→ Exercise goal
Read the listing below and copy out every line that holds "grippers".
== Supplied information
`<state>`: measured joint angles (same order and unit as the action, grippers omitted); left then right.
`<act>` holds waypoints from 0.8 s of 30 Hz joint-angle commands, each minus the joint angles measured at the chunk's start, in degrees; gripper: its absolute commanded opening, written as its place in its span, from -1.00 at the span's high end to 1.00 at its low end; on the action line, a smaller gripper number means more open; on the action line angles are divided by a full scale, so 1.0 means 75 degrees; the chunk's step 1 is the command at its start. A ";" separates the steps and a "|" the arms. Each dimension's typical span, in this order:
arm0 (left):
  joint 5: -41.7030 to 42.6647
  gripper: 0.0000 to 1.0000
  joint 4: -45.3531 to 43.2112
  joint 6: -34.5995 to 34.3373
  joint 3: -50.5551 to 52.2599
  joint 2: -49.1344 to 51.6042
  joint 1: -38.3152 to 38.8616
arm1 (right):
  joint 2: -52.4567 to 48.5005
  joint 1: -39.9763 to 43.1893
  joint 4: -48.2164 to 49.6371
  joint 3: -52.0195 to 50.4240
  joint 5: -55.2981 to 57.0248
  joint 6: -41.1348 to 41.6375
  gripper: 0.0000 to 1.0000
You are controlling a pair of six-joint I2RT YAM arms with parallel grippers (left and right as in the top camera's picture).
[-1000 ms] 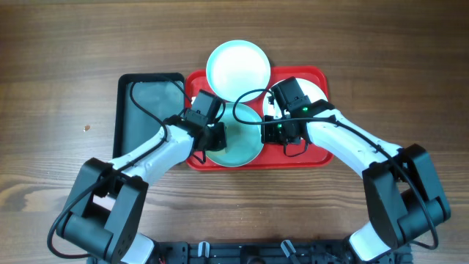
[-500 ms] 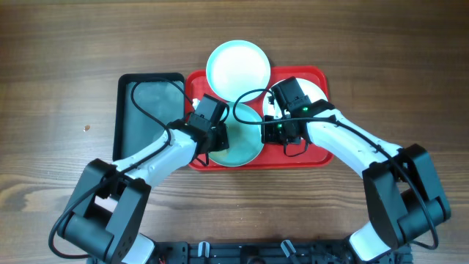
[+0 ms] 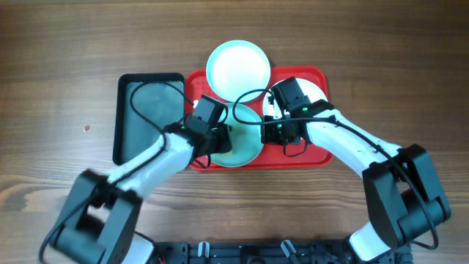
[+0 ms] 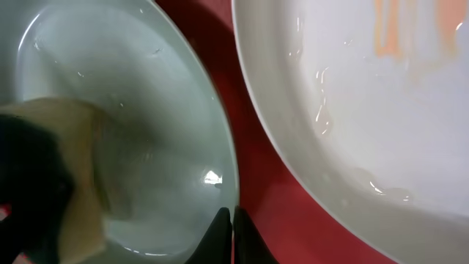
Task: Clean dirty plates on tray and stack at the side
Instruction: 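Scrub the held pale green plate with the sponge in the left gripper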
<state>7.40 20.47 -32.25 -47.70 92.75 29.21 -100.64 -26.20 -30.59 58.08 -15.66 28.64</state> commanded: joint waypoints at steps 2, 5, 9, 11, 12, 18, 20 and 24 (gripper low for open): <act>-0.0673 0.92 0.0108 0.0070 0.0015 -0.1507 0.0055 | -0.0119 -0.0061 0.0058 -0.0061 -0.0152 0.0067 0.91; -0.0973 0.92 0.0248 0.0073 0.0017 -0.1376 0.0055 | -0.0119 -0.0061 0.0052 -0.0061 -0.0152 0.0064 0.91; -0.1122 0.92 0.0262 0.0073 0.0017 -0.0606 0.0061 | -0.0119 -0.0061 0.0052 -0.0061 -0.0152 0.0061 0.91; -0.1393 0.92 0.0262 0.0070 0.0017 -0.0268 0.0061 | -0.0119 -0.0061 0.0052 -0.0061 -0.0152 0.0064 0.91; -0.1620 0.92 0.0239 0.0070 0.0017 -0.0055 0.0061 | -0.0119 -0.0061 0.0052 -0.0061 -0.0152 0.0061 0.91; -0.0845 0.92 -0.0259 0.0061 0.0017 0.0816 0.0090 | -0.0119 -0.0061 0.0052 -0.0061 -0.0152 0.0061 0.91; -0.0172 0.92 -0.0423 0.0055 0.0017 0.0997 0.0090 | -0.0119 -0.0061 0.0052 -0.0061 -0.0154 0.0064 0.91; 0.0405 0.90 -0.0656 0.0032 0.0017 0.1037 0.0090 | -0.0119 -0.0061 0.0052 -0.0061 -0.0154 0.0061 0.91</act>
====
→ Task solution
`<state>`: measured joint angles (same order and unit as the action, grippers omitted); left then right.
You are controlling a pair of six-joint I2RT YAM arms with parallel grippers (left and right as in the top camera's picture).

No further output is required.